All work on the Corpus of Written Tatar is being done by the project participants in spare time.

Project news

24.01.2026 - Some minor improvements and bug fixes.
16.03.2022 - A new Personal Names section has been added to the site, where Tatar names, patronyms and surnames are placed.
26.12.2021 - Some changes in the project:
- The Corpus has been moved to a new hosting.
- Access via HTTP protocol has been removed due to its obsolescence.

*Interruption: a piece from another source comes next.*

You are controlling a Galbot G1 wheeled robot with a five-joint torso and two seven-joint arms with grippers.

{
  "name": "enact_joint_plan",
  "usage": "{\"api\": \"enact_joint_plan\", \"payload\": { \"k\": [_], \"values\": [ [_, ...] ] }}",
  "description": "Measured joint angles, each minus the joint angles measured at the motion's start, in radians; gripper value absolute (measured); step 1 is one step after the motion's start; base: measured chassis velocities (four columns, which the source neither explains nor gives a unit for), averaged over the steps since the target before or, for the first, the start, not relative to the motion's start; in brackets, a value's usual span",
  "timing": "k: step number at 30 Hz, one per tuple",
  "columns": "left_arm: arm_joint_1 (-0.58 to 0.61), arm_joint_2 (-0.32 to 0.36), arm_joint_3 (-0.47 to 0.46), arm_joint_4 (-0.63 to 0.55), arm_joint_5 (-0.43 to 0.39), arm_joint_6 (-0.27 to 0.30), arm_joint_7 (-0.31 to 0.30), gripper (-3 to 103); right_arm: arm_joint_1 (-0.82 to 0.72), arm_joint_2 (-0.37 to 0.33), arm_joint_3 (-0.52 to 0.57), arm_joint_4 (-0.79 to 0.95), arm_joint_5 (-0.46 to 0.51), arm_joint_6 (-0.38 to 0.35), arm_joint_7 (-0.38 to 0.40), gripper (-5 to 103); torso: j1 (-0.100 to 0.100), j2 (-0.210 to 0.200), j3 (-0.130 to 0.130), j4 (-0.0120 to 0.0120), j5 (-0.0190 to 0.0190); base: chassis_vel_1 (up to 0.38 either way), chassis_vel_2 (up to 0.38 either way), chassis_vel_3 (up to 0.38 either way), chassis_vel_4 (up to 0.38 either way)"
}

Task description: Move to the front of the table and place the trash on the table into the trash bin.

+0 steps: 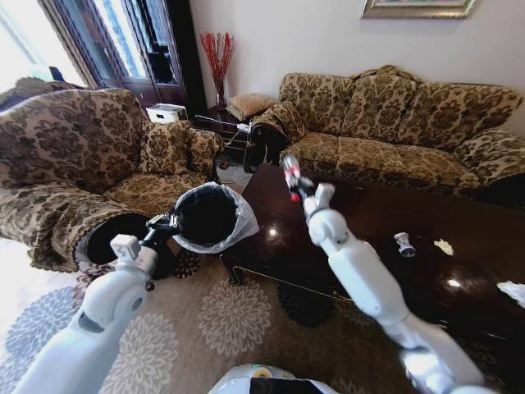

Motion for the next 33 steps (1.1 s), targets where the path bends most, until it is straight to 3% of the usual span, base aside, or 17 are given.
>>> {"api": "enact_joint_plan", "payload": {
  "k": [5, 12, 23, 25, 27, 28, 31, 33],
  "values": [
    [-0.007, 0.01, 0.002, -0.001, -0.02, 0.002, 0.0, 3, 0.191, -0.002, -0.183, 0.075, 0.117, -0.039, 0.006, 1, 0.0, 0.0, 0.0, -0.0001, 0.0002, 0.0, 0.0, 0.0, 0.0],
    [0.002, 0.007, -0.011, -0.011, -0.03, 0.003, 0.0, 3, 0.25, -0.002, -0.388, 0.133, 0.165, -0.065, 0.012, 1, 0.0, 0.0, 0.0, 0.0, 0.0003, 0.0, 0.0, 0.0, 0.0],
    [0.019, 0.002, -0.027, -0.04, -0.047, 0.007, -0.011, 3, 0.195, -0.029, -0.474, 0.176, 0.127, -0.075, -0.009, 0, 0.0, 0.0, 0.0, -0.0004, 0.0006, 0.0, 0.0, 0.0, 0.0],
    [0.018, 0.001, -0.026, -0.043, -0.046, 0.008, -0.013, 3, 0.191, -0.016, -0.479, 0.164, 0.101, -0.075, -0.013, 10, 0.0, 0.0, 0.0, -0.0001, 0.0005, 0.0, 0.0, 0.0, 0.0],
    [0.018, 0.0, -0.026, -0.044, -0.046, 0.009, -0.014, 3, 0.19, -0.009, -0.479, 0.158, 0.095, -0.073, -0.012, 10, 0.0, 0.0, 0.0, -0.0001, 0.0005, 0.0, 0.0, 0.0, 0.0],
    [0.018, -0.001, -0.026, -0.046, -0.046, 0.009, -0.014, 3, 0.19, 0.002, -0.477, 0.147, 0.087, -0.068, -0.011, 21, 0.0, 0.0, 0.0, -0.0001, 0.0003, 0.0, 0.0, 0.0, 0.0],
    [0.019, -0.002, -0.025, -0.046, -0.046, 0.009, -0.014, 3, 0.192, 0.01, -0.473, 0.142, 0.082, -0.065, -0.011, 27, 0.0, 0.0, 0.0, -0.0002, 0.0002, 0.0, 0.0, 0.0, 0.0],
    [0.019, -0.003, -0.025, -0.046, -0.045, 0.009, -0.014, 3, 0.198, 0.013, -0.471, 0.142, 0.081, -0.063, -0.011, 37, 0.0, 0.0, 0.0, -0.0002, 0.0003, 0.0, 0.0, 0.0, 0.0]
  ]
}}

Currently only HTTPS is used.
- Some sections of the site were updated.
21.10.2019 - Tatar language spelling checker is updated.
20.10.2019 - 4th version of the Corpus is released:
- Corpus volume increased from 356 million word occurences up to 500 million word occurences;
- amount of sources reached 17 000 units;
- the quality of morphological annotation was increased.
We are very grateful to all people who participated in the preparation of this material!
20.03.2019 - Tatar palindromes are placed in the Statistics section.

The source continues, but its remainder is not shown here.